I have a question on how to use prepare_qat properly.

I’m interested in quantizing a subset of models and like to apply prepare_qat selectively. However, a simple test code below reveals that such a selective case will not lead to the same quant-prep as the case where it is done at the top-level.

class LeNet(nn.Module):

def __init__(self):
    self.l1 = nn.Linear(28 * 28, 10)    
    self.relu1 = nn.ReLU(inplace=True)

def forward(self, x):             
    return self.relu1(self.l1(x.view(x.size(0), -1)))  

model_a = LeNet()
model_b = LeNet()
qconfig = torch.quantization.get_default_qat_qconfig()

Now, when comparing two ways of apply prepare_qat

  • top-level prepare_qat

model_a.qconfig = qconfig
torch.quantization.prepare_qat(model_a, inplace=True)

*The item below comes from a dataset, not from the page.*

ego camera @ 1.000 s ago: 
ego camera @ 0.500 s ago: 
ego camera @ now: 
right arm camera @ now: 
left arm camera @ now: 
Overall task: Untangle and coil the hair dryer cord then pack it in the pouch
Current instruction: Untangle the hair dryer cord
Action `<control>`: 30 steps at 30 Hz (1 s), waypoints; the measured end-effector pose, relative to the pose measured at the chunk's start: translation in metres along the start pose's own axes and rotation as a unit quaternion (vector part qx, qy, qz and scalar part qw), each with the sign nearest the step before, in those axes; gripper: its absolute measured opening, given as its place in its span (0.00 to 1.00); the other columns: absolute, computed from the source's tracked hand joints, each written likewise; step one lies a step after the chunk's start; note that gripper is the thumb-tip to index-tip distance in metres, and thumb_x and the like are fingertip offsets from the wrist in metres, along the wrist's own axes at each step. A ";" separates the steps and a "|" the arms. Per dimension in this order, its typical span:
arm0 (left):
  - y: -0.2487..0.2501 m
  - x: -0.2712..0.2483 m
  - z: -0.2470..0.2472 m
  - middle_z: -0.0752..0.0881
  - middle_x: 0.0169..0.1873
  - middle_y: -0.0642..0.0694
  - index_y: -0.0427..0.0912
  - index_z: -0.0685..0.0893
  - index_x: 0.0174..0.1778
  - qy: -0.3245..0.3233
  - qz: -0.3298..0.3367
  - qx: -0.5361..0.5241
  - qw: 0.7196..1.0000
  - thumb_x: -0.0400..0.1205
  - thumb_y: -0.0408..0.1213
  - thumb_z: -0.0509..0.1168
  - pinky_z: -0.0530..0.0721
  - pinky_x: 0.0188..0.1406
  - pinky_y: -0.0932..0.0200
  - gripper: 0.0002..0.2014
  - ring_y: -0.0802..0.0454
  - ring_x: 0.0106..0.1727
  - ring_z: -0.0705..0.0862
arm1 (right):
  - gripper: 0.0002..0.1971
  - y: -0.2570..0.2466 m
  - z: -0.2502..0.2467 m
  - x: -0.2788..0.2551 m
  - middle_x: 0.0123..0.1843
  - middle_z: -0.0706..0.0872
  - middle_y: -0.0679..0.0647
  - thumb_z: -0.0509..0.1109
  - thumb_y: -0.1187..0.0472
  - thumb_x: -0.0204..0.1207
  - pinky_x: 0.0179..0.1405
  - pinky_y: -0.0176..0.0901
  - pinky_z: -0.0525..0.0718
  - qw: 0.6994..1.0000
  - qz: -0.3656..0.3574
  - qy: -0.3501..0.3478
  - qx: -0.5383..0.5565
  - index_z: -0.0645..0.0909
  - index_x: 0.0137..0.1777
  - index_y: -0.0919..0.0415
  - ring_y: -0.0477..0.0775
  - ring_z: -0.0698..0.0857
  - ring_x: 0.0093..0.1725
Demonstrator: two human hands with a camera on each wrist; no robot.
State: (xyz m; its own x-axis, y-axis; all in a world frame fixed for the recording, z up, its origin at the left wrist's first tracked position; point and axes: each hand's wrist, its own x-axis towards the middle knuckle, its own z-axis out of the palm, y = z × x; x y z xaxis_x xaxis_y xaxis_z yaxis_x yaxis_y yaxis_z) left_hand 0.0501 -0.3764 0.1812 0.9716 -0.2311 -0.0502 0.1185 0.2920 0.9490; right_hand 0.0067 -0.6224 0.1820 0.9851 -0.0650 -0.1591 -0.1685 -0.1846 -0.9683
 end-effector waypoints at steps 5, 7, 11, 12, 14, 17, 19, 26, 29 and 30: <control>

  • layer-wise prepare_qat

model_b.l1.qconfig = qconfig
torch.quantization.prepare_qat(model_b.l1, inplace=True)
model_b.relu1.qconfig = qconfig
torch.quantization.prepare_qat(model_b.relu1, inplace=True)

You can see below that print(model_a) and print(model_b) will yield different results, notably, weight_fake_quant is missing in model_b.l1. Can someone explain why these two have different behaviors and the right way to do selective quantization?